▶ [EXERCISE]: Return only the lines from the one containing "Ground the dark" to the end of the entries below, exactly as written, both ends included.
■ ■ ■ ■
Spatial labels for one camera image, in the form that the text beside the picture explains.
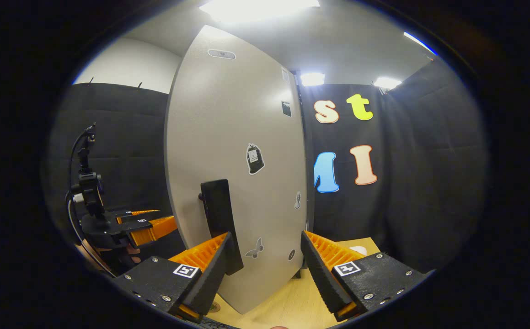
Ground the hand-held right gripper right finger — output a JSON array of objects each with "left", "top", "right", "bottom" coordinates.
[{"left": 300, "top": 230, "right": 430, "bottom": 322}]

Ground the light grey cabinet door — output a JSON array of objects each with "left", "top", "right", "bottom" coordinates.
[{"left": 164, "top": 25, "right": 309, "bottom": 315}]

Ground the dark grey cabinet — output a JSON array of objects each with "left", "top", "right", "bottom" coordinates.
[{"left": 294, "top": 69, "right": 316, "bottom": 279}]

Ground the black cabinet door handle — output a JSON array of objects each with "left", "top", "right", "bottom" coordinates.
[{"left": 198, "top": 179, "right": 245, "bottom": 276}]

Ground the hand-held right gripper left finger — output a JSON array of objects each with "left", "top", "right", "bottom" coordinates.
[{"left": 112, "top": 232, "right": 235, "bottom": 324}]

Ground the black backdrop cloth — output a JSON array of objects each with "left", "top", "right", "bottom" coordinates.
■ ■ ■ ■
▶ [WRITTEN SOLUTION]:
Ground the dark grey cabinet — output a JSON array of objects each with "left", "top", "right", "bottom" coordinates.
[{"left": 294, "top": 69, "right": 316, "bottom": 279}]

Ground the black cabinet door handle — output a JSON array of objects each with "left", "top", "right", "bottom" coordinates.
[{"left": 198, "top": 179, "right": 245, "bottom": 276}]

Ground the hand-held right gripper left finger — output a JSON array of objects each with "left", "top", "right", "bottom" coordinates.
[{"left": 112, "top": 232, "right": 235, "bottom": 324}]

Ground the black backdrop cloth — output a JSON array of objects each with "left", "top", "right", "bottom" coordinates.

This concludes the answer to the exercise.